— Assignment —
Beginning with the first line of the entries below, quote each line until you reach and include the line with "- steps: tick".

[Data — start]

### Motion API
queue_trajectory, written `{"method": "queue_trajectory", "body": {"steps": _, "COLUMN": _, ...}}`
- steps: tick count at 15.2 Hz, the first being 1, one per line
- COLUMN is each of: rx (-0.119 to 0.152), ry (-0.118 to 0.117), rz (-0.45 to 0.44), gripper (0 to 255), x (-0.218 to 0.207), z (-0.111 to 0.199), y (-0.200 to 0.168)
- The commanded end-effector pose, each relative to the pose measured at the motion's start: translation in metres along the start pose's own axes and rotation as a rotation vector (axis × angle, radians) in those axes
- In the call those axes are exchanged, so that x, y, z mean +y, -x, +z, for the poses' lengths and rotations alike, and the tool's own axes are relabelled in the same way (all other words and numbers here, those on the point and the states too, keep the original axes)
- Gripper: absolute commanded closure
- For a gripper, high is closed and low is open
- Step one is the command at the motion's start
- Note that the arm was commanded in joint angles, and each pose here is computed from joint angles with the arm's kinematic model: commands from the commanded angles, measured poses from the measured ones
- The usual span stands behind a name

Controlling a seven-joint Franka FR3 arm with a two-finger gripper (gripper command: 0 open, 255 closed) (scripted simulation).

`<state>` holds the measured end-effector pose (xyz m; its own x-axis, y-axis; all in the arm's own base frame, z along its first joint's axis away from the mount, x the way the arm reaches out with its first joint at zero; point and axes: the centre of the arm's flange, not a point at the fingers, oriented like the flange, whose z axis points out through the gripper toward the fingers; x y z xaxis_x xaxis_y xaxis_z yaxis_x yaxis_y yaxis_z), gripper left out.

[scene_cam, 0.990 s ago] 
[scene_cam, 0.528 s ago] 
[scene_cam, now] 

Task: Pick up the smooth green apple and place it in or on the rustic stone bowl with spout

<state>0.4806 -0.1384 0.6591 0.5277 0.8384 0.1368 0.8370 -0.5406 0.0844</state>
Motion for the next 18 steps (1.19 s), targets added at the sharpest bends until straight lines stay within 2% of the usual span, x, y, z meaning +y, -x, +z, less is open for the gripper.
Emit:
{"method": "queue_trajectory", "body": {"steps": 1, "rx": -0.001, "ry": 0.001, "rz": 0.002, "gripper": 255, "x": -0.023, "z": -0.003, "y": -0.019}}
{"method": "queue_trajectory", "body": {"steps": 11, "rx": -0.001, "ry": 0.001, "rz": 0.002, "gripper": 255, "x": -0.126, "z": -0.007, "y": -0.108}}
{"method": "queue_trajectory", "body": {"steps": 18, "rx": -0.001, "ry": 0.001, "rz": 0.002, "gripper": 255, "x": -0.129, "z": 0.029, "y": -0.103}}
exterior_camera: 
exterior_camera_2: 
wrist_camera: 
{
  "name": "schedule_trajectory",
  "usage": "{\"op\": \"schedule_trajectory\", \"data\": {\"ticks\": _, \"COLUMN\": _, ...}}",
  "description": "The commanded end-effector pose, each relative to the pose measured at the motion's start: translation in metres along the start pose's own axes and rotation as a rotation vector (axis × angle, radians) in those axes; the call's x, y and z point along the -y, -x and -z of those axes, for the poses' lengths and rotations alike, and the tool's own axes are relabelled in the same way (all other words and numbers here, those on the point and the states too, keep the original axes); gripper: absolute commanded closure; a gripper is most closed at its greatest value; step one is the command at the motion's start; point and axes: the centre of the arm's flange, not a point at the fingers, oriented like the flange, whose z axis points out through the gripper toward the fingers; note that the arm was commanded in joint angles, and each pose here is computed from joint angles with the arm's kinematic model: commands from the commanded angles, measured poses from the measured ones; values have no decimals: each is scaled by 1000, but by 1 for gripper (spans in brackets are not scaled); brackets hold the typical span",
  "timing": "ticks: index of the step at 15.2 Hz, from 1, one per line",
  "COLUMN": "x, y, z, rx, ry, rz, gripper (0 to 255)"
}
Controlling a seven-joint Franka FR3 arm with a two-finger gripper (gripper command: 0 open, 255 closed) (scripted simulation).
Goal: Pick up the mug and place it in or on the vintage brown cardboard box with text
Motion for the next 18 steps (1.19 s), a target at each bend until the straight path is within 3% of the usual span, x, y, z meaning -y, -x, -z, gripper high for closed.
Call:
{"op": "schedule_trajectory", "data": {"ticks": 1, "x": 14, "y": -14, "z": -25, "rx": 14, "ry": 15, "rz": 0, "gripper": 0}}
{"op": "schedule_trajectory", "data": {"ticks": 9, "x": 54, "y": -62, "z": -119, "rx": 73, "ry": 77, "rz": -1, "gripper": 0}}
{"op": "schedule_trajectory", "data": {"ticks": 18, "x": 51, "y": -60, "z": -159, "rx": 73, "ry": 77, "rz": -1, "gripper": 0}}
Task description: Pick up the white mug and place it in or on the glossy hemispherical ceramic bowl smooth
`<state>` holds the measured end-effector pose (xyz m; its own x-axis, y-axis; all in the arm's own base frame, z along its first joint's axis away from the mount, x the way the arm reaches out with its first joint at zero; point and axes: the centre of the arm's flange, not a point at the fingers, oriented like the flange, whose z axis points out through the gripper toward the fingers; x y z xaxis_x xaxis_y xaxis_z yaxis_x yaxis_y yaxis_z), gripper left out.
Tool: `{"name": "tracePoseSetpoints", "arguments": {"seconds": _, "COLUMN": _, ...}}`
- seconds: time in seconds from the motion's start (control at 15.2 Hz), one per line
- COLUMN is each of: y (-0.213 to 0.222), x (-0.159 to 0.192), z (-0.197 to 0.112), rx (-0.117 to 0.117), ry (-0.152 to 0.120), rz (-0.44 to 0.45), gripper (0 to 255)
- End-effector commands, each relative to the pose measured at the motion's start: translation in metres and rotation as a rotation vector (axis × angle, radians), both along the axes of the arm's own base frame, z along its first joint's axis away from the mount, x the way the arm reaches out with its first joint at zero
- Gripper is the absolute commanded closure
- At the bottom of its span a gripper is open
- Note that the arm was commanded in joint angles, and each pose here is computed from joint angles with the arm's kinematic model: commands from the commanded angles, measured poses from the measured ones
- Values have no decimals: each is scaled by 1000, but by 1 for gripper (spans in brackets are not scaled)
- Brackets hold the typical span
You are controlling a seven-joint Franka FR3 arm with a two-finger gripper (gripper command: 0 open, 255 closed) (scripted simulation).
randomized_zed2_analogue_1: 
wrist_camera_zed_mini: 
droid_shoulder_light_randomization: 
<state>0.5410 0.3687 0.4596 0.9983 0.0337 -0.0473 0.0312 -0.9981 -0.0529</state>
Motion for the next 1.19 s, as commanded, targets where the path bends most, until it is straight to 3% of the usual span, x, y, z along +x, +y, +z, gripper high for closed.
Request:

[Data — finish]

— Completed exercise —
### Motion API
queue_trajectory, written `{"method": "queue_trajectory", "body": {"steps": _, "COLUMN": _, ...}}`
- steps: tick count at 15.2 Hz, the first being 1, one per line

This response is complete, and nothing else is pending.